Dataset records
- Opening Delimiter -
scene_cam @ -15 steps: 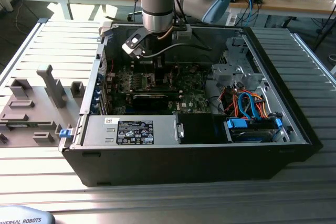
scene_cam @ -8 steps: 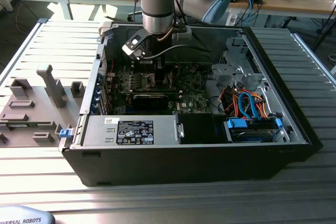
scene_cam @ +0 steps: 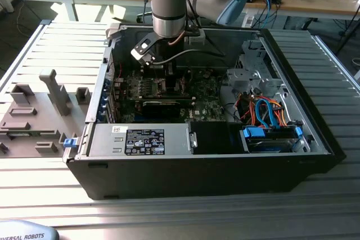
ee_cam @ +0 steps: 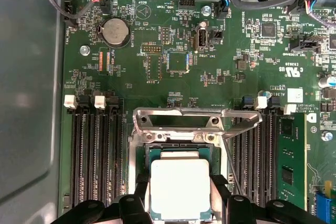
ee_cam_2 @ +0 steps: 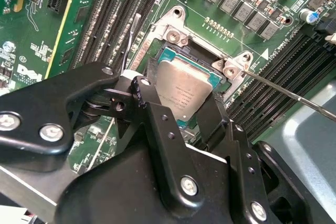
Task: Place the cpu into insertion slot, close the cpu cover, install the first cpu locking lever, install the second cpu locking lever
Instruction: 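Place the cpu into insertion slot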
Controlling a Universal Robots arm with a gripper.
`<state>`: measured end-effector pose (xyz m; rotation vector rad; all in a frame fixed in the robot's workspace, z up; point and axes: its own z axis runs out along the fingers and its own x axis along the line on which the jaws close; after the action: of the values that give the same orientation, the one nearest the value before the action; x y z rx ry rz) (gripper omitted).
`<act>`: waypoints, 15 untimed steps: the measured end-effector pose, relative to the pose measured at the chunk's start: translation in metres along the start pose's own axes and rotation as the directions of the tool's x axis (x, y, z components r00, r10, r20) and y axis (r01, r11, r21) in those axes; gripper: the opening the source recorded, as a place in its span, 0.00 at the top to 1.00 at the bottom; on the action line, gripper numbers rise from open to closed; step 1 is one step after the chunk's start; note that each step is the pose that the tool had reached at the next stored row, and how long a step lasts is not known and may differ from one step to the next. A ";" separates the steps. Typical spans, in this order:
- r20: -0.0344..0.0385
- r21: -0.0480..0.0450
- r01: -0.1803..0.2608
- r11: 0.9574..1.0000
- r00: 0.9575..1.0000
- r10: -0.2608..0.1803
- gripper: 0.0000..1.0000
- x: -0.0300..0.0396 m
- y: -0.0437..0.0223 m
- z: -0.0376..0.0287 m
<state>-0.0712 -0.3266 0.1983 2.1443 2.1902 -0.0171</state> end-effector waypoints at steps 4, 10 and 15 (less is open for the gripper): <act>0.000 0.000 -0.002 1.000 1.000 0.002 0.46 0.0001 -0.0001 0.0011; 0.000 0.000 -0.002 1.000 1.000 0.002 0.46 0.0001 0.0000 0.0018; 0.000 0.000 -0.002 1.000 1.000 0.002 0.46 0.0001 0.0000 0.0019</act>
<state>-0.0711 -0.3266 0.1964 2.1461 2.1883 -0.0167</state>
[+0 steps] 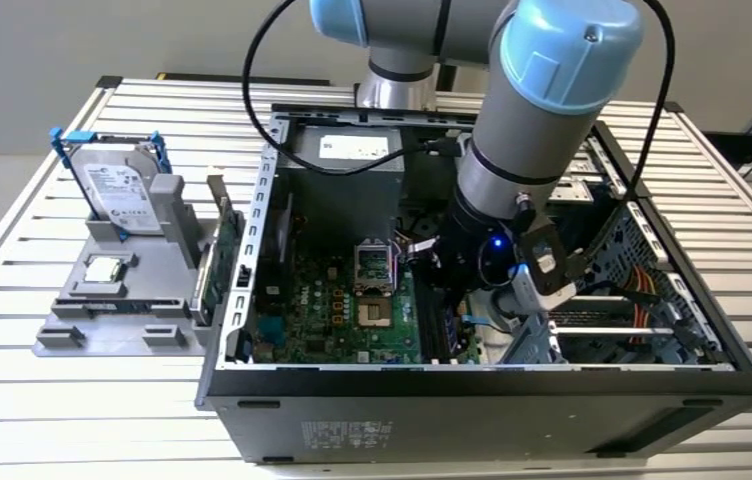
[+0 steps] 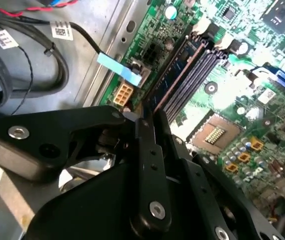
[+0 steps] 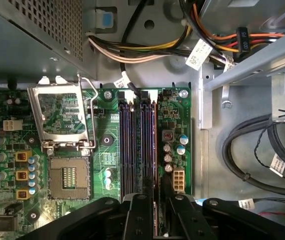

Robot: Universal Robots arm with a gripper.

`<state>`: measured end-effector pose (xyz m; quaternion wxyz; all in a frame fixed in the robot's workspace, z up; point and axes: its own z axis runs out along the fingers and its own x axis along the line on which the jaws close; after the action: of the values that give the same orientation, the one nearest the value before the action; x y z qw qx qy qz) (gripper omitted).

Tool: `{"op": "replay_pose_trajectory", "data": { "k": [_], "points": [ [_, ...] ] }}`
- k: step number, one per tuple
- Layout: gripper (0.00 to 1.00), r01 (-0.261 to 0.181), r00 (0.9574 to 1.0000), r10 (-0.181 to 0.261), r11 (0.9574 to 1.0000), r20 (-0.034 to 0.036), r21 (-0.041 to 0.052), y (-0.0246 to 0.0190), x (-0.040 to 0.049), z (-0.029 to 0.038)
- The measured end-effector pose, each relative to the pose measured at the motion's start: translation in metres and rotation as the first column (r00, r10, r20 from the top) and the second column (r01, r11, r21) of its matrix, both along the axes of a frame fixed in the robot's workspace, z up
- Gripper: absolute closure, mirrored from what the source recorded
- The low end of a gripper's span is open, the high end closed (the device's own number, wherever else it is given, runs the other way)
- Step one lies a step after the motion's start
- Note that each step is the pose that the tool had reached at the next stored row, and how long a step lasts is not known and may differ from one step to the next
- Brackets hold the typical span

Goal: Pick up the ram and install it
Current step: 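Press down the ram until it locks into place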

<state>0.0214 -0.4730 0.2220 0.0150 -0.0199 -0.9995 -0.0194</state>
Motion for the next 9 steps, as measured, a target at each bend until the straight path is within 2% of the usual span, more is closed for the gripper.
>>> {"op": "replay_pose_trajectory", "data": {
  "k": [4,9],
  "points": [
    [0.0,0.0,1.0,0.0,1.0,-0.0001,-0.0031,0.0,0.0,0.0114],
    [0.0,0.0,1.0,0.0,0.9999,-0.0005,-0.0103,0.0,0.0001,0.0203]
  ]
}}
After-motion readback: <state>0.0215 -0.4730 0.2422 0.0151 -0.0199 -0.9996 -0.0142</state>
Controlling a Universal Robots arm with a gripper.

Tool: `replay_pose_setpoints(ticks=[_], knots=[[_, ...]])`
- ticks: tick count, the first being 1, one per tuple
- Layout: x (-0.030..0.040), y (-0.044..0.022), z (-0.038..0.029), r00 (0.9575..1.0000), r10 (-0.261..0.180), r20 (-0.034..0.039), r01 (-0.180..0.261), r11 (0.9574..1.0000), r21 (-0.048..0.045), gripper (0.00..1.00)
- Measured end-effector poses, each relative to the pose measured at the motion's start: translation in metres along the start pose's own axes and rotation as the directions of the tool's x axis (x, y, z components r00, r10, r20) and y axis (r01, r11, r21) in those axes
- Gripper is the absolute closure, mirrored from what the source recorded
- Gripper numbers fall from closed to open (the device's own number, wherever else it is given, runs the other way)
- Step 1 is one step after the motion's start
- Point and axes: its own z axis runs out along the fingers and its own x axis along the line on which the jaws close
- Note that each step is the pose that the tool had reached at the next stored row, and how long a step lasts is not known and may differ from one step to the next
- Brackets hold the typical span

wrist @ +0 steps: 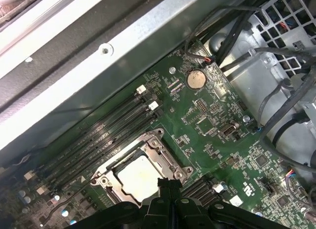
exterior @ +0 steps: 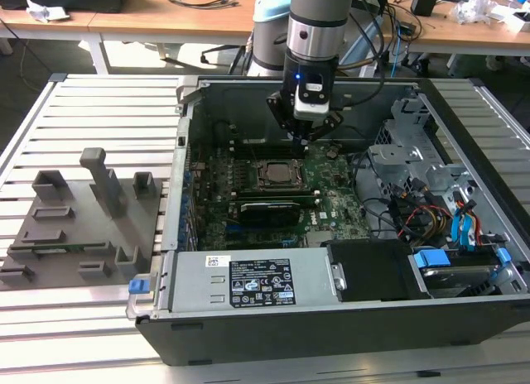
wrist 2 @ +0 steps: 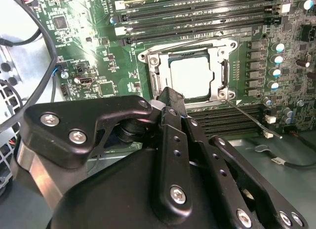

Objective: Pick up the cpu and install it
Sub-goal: 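Install the first cpu locking lever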

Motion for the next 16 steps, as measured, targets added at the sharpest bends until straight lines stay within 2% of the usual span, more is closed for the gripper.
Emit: replay_pose_setpoints(ticks=[9, 16], knots=[[0.0000, 0.0000, 0.0000, 0.9978, -0.066, 0.0042, 0.066, 0.9978, -0.0029, 0.89], [0.0000, 0.0000, 0.0000, 0.9949, -0.100, 0.0064, 0.100, 0.9949, -0.0044, 0.89]])
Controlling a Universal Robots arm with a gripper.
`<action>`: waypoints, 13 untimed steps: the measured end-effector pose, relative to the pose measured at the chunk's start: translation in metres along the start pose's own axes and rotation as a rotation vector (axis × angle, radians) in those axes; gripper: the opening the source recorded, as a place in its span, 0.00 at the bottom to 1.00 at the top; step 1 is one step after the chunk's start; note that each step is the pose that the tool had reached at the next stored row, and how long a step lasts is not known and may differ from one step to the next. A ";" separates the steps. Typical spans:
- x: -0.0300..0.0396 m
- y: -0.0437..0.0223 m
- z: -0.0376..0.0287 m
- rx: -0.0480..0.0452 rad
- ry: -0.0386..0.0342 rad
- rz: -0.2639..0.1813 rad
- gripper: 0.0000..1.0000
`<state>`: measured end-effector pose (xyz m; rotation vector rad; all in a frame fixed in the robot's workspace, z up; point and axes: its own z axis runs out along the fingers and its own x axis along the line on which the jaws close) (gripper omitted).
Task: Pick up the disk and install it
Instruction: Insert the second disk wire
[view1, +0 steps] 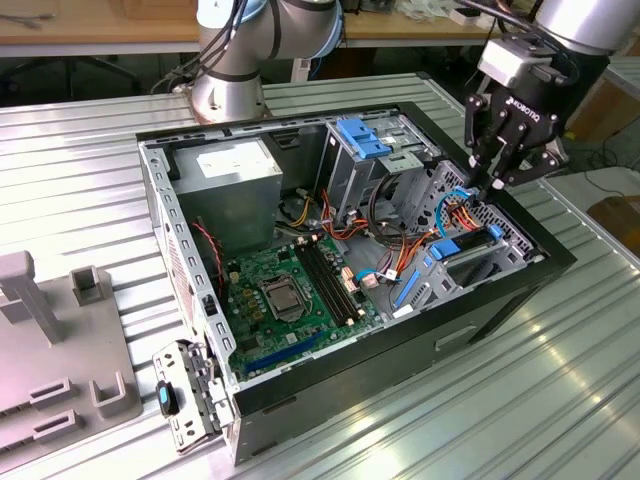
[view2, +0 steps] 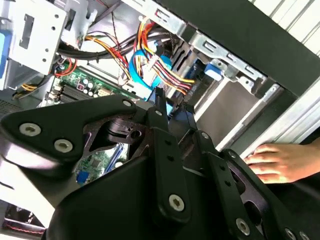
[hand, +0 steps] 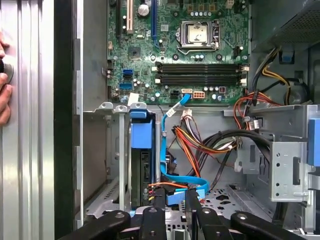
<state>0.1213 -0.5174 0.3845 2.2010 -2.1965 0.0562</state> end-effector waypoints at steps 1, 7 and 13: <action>-0.0009 0.0001 0.0075 -0.0009 0.0000 -0.001 0.30; -0.0010 0.0000 0.0080 -0.0009 0.0009 -0.001 0.30; -0.0009 0.0000 0.0080 -0.0009 0.0036 -0.001 0.16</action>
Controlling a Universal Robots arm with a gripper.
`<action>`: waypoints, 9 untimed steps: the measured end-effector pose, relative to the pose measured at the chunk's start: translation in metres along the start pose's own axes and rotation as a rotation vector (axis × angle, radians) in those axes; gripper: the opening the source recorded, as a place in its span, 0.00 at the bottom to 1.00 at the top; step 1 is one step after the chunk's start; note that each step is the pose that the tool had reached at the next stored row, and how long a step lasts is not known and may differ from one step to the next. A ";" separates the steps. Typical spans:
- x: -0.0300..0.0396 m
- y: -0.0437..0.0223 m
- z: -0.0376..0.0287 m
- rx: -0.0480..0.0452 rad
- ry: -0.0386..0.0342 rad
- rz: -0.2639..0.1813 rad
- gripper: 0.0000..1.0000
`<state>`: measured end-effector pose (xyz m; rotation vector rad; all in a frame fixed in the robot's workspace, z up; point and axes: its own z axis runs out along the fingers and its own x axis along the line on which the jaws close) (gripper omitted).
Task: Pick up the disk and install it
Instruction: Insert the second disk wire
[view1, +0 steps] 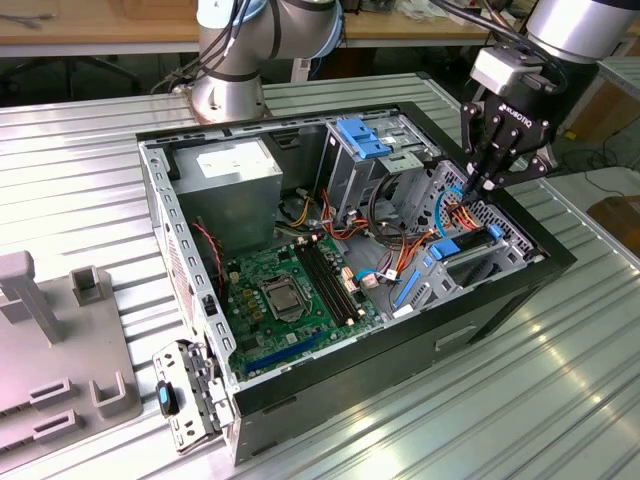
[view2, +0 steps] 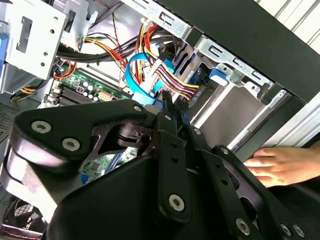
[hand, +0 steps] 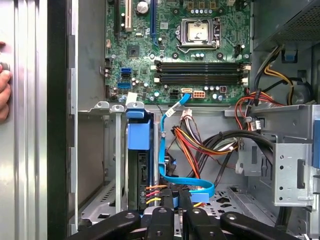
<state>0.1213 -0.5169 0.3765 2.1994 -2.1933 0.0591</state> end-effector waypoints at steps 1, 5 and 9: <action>0.0000 0.0000 0.0000 0.0000 0.0003 0.000 0.16; 0.0002 0.0000 -0.0001 0.0000 0.0007 0.000 0.16; 0.0097 0.0001 0.0012 0.0004 0.0004 -0.001 0.16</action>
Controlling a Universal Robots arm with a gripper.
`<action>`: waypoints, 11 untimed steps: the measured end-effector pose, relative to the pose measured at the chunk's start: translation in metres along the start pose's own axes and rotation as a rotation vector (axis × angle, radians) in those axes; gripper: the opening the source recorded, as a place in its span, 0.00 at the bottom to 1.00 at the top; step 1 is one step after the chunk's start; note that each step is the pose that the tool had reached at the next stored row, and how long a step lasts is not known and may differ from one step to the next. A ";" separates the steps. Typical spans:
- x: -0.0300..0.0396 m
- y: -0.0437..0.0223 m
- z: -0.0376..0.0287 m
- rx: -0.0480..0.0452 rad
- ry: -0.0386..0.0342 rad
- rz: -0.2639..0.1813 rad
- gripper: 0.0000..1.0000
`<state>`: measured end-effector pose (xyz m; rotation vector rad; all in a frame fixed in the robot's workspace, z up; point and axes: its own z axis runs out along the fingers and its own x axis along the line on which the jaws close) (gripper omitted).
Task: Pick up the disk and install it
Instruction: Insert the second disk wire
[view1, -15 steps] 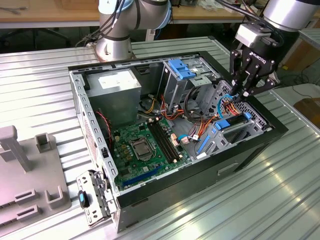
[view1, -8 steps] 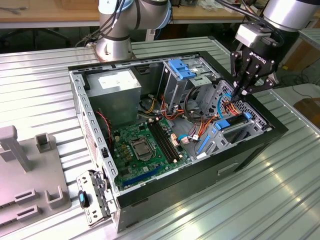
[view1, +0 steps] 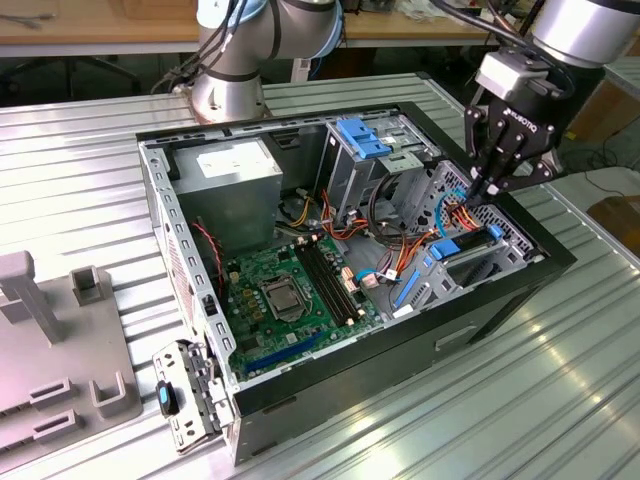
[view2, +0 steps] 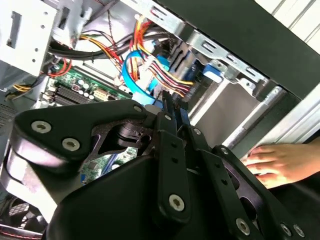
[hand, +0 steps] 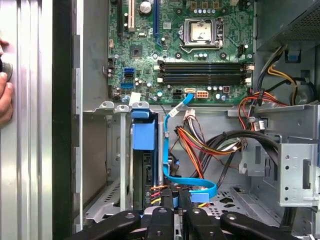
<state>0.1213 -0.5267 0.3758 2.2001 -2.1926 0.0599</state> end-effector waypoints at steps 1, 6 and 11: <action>0.0053 0.0005 0.0011 0.0008 0.0002 0.000 0.16; 0.0110 0.0086 0.0050 0.0208 -0.0009 0.000 0.16; 0.0115 0.0171 0.0097 0.0585 -0.0018 0.001 0.16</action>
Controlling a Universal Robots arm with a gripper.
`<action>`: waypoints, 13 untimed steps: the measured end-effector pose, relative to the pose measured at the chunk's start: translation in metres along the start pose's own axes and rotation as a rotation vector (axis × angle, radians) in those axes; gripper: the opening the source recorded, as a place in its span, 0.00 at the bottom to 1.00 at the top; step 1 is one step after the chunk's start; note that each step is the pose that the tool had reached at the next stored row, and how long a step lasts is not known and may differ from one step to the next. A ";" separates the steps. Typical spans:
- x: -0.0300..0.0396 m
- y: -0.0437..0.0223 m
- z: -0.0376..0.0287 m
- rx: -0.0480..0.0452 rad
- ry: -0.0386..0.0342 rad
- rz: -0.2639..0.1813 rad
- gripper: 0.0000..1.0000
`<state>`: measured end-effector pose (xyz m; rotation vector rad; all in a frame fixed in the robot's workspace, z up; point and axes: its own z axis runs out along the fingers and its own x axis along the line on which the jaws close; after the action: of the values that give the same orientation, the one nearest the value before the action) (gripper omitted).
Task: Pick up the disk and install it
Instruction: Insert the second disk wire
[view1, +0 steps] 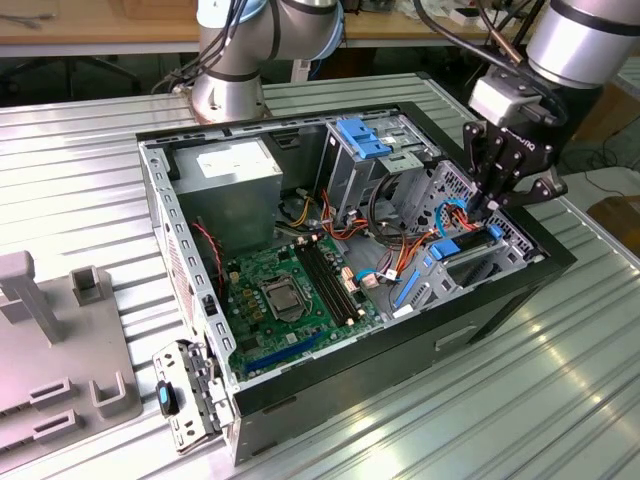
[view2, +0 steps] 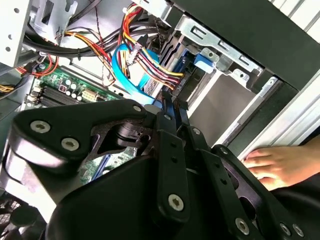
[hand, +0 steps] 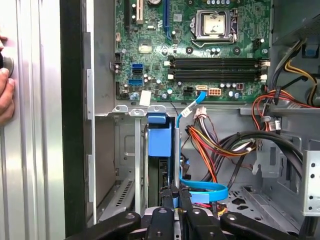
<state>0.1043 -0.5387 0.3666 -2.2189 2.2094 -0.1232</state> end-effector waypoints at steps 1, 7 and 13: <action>0.0001 0.0014 0.0006 0.0036 0.0000 0.000 0.16; 0.0036 0.0023 0.0039 0.0100 -0.0021 0.001 0.16; 0.0036 0.0023 0.0043 0.0101 -0.0022 0.001 0.16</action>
<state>0.1022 -0.5426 0.3624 -2.2121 2.2034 -0.1316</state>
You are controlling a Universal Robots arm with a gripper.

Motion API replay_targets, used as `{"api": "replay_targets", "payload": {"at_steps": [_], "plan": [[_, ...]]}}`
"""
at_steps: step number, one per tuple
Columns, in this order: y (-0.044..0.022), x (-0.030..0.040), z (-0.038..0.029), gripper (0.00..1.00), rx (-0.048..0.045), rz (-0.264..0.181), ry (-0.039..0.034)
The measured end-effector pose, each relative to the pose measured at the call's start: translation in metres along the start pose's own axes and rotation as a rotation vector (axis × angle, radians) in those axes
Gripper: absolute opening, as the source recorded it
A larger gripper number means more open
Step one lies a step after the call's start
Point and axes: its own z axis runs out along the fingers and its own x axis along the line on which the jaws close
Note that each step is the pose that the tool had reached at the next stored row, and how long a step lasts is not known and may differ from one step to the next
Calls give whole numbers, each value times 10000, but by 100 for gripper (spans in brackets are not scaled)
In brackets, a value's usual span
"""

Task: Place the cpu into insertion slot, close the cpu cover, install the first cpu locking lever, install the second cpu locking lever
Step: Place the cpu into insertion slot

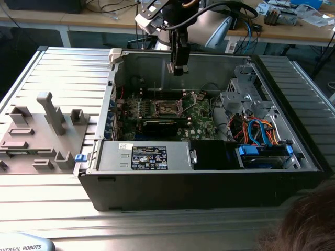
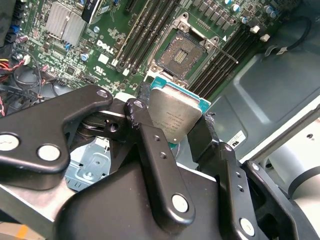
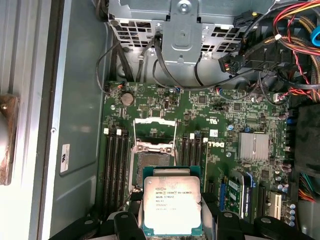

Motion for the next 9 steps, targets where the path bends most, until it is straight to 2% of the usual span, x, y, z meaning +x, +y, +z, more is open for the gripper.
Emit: {"api": "replay_targets", "payload": {"at_steps": [9], "plan": [[0, 0, 0, 54, -1, 68, -4]]}}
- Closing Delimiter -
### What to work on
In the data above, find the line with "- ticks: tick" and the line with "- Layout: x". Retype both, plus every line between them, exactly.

### Response to the exercise
- ticks: tick count, the first being 1, one per tuple
- Layout: x (-0.030..0.040), y (-0.044..0.022), z (-0.038..0.029), r00 (0.9575..1.0000), r10 (-0.261..0.180), r20 (-0.034..0.039), r01 (-0.180..0.261), r11 (0.9574..1.0000), r21 (-0.048..0.045), gripper (0.00..1.00)

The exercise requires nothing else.